* _What you will do_: Among the entries below, please repeat exactly and only the lines from the line containing "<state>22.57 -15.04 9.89" to the line containing "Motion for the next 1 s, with", both lines included.

(Provided entries Opens)

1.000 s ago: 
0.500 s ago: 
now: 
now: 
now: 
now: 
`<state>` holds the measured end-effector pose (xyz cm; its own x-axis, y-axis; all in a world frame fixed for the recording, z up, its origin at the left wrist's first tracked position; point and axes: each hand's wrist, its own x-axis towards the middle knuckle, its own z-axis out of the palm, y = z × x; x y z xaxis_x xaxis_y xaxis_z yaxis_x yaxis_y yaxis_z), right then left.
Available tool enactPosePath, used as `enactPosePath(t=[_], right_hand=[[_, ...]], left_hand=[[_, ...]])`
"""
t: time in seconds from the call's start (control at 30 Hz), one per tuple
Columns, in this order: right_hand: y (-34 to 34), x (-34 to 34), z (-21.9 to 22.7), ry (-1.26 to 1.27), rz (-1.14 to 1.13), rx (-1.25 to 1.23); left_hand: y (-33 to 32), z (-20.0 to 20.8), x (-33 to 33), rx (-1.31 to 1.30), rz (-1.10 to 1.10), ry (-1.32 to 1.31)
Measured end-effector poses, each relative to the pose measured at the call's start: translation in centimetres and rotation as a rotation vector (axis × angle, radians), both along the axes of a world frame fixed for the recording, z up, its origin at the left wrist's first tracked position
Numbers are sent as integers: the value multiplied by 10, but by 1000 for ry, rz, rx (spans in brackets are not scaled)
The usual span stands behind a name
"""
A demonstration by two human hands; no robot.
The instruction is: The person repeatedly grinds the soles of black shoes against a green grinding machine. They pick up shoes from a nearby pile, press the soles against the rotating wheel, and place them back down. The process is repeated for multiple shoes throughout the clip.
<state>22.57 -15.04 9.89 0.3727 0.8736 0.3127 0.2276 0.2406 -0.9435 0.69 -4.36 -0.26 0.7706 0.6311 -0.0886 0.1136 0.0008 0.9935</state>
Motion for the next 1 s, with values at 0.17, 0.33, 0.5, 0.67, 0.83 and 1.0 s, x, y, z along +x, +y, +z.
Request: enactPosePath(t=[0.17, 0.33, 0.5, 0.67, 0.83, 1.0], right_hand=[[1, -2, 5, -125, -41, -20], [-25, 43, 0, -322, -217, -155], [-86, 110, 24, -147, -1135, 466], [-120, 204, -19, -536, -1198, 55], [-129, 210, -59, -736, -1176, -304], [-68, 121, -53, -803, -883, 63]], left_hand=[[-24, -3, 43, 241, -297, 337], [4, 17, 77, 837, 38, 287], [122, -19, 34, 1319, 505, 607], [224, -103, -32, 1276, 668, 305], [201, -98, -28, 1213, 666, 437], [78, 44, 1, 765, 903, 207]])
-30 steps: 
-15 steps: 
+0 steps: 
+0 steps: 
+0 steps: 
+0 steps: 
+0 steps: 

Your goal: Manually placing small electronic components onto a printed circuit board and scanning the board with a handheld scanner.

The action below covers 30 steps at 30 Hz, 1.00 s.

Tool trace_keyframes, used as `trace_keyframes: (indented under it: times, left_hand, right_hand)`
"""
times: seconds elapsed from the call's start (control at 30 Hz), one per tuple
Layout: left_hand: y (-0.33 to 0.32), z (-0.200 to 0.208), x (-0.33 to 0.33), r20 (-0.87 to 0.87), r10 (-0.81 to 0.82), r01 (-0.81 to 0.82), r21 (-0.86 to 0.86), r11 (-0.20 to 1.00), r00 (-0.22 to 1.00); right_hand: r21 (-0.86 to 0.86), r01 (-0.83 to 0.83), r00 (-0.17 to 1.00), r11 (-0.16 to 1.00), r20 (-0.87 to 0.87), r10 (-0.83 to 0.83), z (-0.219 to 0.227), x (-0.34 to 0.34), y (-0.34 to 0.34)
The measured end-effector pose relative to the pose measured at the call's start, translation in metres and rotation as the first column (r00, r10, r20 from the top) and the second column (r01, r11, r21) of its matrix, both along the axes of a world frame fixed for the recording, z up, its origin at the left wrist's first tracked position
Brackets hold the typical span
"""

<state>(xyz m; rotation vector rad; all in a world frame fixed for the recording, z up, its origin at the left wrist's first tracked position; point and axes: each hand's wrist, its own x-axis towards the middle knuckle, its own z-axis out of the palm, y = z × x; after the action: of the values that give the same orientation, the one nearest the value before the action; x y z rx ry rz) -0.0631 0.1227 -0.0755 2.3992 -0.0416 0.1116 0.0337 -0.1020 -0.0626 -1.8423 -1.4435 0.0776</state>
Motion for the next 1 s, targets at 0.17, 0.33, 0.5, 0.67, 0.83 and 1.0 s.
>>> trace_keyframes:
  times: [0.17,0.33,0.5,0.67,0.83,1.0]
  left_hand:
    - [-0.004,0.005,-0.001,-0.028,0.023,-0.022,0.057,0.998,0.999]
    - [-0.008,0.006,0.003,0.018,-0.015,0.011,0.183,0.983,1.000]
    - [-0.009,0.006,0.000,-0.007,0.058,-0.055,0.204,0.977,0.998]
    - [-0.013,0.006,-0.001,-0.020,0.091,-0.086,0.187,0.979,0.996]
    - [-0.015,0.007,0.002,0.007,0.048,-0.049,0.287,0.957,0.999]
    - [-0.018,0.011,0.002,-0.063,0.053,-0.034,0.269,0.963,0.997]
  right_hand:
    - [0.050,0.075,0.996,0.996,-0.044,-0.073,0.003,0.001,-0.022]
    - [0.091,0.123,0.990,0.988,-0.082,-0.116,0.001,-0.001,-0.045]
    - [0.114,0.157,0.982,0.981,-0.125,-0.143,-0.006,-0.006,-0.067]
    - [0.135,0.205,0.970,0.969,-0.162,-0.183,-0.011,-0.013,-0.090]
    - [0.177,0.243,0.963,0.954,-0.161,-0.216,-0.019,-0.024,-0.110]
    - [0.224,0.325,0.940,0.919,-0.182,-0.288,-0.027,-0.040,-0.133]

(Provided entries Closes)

* _Task output_:
<state>22.57 -15.04 9.89 0.3727 0.8736 0.3127 0.2276 0.2406 -0.9435 0.69 -4.36 -0.26 0.7706 0.6311 -0.0886 0.1136 0.0008 0.9935</state>
Motion for the next 1 s, with values at 0.17, 0.33, 0.5, 0.67, 0.83 and 1.0 s, x, y, z along +x, +y, +z.

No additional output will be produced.